Operationele aanbesteding en subsidies

26.

merkt op dat in 201855 operationele aanbestedingsprocedures zijn gelanceerd en 69 operationele aanbestedingsovereenkomsten zijn ondertekend, terwijl ook één subsidieprocedure is gelanceerd en twee subsidieprocedures zijn ondertekend.
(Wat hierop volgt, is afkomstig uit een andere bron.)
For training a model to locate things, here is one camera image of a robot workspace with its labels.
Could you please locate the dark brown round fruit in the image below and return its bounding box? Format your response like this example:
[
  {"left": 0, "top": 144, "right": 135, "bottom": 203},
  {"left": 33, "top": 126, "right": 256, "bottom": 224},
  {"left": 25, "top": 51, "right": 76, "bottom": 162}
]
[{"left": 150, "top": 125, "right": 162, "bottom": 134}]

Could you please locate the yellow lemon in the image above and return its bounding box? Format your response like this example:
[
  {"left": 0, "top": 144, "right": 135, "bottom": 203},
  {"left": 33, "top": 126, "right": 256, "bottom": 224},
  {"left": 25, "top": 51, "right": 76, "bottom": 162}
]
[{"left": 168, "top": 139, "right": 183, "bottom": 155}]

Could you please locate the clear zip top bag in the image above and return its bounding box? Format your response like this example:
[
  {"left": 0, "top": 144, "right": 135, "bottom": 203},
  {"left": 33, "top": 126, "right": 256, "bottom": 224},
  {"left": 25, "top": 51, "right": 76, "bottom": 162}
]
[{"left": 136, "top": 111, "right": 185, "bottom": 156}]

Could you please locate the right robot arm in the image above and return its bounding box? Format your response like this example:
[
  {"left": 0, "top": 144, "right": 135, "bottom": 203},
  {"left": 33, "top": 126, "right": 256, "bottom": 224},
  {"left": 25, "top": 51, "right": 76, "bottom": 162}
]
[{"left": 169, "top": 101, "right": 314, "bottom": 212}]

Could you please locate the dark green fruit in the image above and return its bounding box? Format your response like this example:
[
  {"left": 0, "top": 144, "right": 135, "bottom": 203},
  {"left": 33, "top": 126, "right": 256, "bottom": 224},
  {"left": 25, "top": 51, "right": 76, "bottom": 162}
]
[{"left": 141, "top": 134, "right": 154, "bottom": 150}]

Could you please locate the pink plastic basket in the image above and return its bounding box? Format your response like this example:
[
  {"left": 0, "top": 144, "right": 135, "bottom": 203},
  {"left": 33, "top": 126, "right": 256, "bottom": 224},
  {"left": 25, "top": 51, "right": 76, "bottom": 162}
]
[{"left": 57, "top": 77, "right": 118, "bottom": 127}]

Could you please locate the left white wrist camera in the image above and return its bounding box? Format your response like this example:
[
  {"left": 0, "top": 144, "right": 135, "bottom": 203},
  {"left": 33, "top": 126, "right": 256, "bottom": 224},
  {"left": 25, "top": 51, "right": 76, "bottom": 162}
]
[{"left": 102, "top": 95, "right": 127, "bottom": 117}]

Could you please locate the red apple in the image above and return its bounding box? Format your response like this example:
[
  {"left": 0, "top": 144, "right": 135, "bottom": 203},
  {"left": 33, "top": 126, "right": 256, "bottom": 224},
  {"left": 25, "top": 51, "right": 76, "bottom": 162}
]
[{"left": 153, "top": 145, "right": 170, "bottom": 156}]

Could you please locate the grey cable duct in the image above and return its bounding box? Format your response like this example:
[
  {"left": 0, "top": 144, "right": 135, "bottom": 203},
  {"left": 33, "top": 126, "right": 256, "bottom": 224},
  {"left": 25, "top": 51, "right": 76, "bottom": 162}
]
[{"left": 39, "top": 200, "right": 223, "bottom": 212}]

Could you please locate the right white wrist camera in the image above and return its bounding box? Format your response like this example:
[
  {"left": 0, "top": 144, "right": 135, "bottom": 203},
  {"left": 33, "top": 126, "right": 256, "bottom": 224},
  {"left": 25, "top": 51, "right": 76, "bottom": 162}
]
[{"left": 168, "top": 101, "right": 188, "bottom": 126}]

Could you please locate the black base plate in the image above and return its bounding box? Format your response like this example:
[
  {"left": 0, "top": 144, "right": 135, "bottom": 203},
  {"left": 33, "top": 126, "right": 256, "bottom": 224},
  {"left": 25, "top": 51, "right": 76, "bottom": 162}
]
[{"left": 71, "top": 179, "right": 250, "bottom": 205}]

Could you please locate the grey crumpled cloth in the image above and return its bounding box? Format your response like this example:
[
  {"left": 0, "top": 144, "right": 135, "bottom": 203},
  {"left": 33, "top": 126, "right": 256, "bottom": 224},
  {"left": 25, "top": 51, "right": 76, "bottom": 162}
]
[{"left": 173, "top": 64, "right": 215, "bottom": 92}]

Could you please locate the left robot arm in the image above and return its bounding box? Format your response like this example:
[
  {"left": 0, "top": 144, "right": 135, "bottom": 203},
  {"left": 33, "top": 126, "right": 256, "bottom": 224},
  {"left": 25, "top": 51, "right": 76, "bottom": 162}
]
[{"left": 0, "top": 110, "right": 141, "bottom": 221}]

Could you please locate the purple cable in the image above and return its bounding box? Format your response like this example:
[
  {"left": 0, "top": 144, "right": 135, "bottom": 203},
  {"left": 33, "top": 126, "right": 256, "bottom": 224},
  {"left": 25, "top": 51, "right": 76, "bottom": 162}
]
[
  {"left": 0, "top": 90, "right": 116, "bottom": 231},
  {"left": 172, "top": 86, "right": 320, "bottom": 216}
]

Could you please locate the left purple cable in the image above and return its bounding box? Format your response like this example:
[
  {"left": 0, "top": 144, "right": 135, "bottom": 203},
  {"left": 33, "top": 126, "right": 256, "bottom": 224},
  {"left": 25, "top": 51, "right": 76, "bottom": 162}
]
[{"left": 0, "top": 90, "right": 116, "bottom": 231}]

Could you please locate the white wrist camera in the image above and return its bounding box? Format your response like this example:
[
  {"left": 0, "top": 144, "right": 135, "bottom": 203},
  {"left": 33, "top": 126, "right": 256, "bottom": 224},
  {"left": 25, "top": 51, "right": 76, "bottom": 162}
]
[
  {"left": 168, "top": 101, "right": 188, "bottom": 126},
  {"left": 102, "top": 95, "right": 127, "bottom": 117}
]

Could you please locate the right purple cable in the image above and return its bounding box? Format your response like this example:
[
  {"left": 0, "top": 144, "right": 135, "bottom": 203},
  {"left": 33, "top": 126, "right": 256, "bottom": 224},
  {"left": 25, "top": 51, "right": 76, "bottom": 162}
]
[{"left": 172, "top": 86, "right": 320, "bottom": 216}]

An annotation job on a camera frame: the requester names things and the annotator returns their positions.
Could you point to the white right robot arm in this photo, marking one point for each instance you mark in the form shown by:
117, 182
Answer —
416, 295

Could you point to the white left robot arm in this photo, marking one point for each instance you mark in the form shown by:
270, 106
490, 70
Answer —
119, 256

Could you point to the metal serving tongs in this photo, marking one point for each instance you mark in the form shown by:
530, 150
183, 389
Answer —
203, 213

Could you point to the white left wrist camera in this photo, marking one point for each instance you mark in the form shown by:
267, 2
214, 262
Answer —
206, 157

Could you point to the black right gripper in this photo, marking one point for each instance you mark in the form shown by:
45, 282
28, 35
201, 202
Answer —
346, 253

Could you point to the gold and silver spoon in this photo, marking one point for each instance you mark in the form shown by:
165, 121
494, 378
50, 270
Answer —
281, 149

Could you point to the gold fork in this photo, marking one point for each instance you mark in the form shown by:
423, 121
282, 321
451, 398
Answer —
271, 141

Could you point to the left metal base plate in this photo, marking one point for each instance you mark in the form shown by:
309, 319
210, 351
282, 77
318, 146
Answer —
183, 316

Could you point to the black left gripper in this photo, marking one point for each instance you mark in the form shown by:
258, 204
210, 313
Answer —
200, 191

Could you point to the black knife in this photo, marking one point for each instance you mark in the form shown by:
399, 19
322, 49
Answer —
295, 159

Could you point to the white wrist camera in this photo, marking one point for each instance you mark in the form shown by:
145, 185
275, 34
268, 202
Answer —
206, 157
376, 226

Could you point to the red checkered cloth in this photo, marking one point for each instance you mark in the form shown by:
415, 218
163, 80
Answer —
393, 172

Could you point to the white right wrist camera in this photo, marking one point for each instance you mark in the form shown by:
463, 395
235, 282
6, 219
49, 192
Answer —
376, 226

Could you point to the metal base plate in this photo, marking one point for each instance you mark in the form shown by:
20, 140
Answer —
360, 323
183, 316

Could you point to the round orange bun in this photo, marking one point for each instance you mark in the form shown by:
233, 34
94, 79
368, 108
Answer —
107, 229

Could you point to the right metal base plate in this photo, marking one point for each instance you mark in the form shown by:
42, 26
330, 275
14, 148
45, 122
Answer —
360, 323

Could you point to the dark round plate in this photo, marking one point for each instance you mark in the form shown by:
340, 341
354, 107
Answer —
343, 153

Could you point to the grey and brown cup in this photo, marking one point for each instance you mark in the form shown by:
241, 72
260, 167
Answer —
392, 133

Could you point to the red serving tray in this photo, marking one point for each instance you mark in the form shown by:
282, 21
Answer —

(1)  Beschikking 2007/198/Euratom van de Raad van 27 maart 2007 tot oprichting van de Europese gemeenschappelijke onderneming voor ITER en de ontwikkeling van fusie-energie van gunsten daaraan (PB L 90 van 30.3.2007, blz. 58).

(2)  Raad van de Europese Unie 7881/18, goedgekeurd op 12 april 2018.

(3)  Arrest van het Hof van Justitie van 8 mei 2019, Europese gemeenschappelijke onderneming voor ITER en de ontwikkeling van fusie-energie tegen Yosu Galocha, C-243/18 P, ECLI:EU:C:2019:378.